◆ Assignment: Beneath this line are the data; copy exactly the part of them that opens with the line containing "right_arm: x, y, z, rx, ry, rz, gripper" and closes with the line containing "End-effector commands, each", and only that part.

◆ Stored data:

--- START ---

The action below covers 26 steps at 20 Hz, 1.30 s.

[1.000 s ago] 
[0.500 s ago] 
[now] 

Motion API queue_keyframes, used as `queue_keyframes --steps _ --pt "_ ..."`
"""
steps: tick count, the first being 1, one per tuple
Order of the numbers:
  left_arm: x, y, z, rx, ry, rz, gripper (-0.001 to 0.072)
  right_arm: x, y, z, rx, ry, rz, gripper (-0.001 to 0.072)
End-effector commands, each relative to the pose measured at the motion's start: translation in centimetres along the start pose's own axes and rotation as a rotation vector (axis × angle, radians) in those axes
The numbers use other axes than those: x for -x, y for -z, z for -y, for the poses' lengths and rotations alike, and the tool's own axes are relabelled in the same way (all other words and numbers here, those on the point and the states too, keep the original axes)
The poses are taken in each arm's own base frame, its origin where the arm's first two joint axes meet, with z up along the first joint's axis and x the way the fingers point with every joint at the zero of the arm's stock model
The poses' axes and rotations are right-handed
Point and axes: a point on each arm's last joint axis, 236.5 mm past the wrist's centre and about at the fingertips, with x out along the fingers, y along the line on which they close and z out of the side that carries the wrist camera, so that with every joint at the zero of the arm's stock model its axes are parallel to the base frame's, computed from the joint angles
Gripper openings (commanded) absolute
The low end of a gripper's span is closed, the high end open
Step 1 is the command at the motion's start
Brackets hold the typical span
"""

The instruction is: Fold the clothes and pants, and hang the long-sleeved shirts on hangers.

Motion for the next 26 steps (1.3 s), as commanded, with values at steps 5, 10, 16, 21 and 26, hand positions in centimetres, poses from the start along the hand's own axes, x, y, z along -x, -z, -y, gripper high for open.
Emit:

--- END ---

◆ Response:
  right_arm: x, y, z, rx, ry, rz, gripper (-0.001 to 0.072)
End-effector commands, each relative to the pose measured at the motion's start: translation in centimetres along the start pose's own axes and rotation as a rotation vector (axis × angle, radians) in those axes

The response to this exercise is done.